I have some rendering-issues: https://i.imgur.com/D0LW0r9.png


That's not a bug, it's Germany! The aerial imagery comes from the Austrian basemap.at dataset, which only covers Austria. If you use imagery that covers multiple countries this isn't an issue, but for this project I wanted to try out the basemap.at data. See https://github.com/felixpalmer/procedural-gl-js/ for more


> That's not a bug, it's Germany!

This is my favourite sentence of 2020.


Hmm, I can see rendering only as a flat map. Is it supposed to have height to it?


Yes, there very much should be a 3rd dimension. If you're having issues I'd appreciate if you could file an issue on https://github.com/felixpalmer/procedural-gl-js mentioning what device you have along with the output from https://webglreport.com/

In the meantime, there are some video captures on my twitter: https://twitter.com/pheeelicks


Same here. Maybe it does not work correctly on all platforms? I'm using an old Android phone (Samsung G8)


Same here. Could it be some rate limiting of the height data? I'm on a Samsung S20.


Same. I'm on desktop Firefox 84


Merry Christmas! This is really well done. This gets very close in the look and feel to Google Maps/Earth.


Super nice work.

Can you recommend any resources/documentation/tutorials for someone interested in learning graphics programming (possibly with webgl) ?


I have a few articles on my blog (and will be adding more related to the Procedural GL JS) library: www.pheelicks.com

I would also very much recommend:

- https://webglfundamentals.org - https://www.iquilezles.org - https://fgiesen.wordpress.com/2011/07/09/a-trip-through-the-... - Reading the code on shadertoy.com shaders & THREE.js examples


Leiwand!


Amazing work! Is there any open data for elevation for germany?
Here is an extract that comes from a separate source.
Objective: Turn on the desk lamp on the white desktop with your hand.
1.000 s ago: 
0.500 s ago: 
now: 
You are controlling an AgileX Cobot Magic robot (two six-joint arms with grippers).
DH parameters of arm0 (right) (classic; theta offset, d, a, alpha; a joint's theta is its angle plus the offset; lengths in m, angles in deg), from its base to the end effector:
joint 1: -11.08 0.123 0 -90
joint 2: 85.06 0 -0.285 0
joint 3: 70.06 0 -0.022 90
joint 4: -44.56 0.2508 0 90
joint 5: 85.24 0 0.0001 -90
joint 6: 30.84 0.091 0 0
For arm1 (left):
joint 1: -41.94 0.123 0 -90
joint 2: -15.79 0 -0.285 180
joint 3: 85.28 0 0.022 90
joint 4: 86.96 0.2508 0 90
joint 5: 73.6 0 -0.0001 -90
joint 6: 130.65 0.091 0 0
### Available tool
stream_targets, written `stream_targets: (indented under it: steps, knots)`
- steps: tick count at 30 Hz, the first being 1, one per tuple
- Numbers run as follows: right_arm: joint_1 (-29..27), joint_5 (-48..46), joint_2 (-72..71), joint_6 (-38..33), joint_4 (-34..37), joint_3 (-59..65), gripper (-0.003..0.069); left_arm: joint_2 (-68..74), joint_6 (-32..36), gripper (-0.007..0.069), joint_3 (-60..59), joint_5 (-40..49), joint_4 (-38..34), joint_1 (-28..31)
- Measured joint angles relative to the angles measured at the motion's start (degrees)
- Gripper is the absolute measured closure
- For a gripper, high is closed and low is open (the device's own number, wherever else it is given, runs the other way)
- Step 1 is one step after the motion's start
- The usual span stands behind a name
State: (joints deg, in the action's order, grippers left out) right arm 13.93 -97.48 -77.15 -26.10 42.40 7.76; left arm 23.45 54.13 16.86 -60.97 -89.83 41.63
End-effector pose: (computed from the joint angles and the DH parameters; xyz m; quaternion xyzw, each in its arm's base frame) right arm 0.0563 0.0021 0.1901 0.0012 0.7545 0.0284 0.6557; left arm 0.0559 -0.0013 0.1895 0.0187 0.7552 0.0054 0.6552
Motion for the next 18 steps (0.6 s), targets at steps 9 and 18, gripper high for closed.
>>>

There are a number of global elevation datasets. Check out JAXA, EUDEM or NASADEM for example. Processing them into a usable form is another issue.

For the Procedural GL JS library we use NASADEM, via the www.nasadem.xyz service, which has almost global coverage (up to 60 degrees N)


Why is the polar angle constrained so much?


Generally just a choice for the demo - in part because restricting the view distance means less data to download (thus lower cost to serve!). If you switch the phone to portrait you will be able to see the horizon.

The library itself (https://github.com/felixpalmer/procedural-gl-js) lets you configure the angle freely.


Where the aerial imagery comes from?


This is working much better than it was last time I saw it on the front page. Nice work.


Bonus: can nick the names and use for IKEA furniture


Most of those names don’t look very Swedish. Only one that I see really working is Daniel.

And as far as I can tell there is no IKEA furniture named DANIEL. They could use that name for some furniture that would complement the BILLY bookshelves for example.


... IKEA furniture doesn't use German names.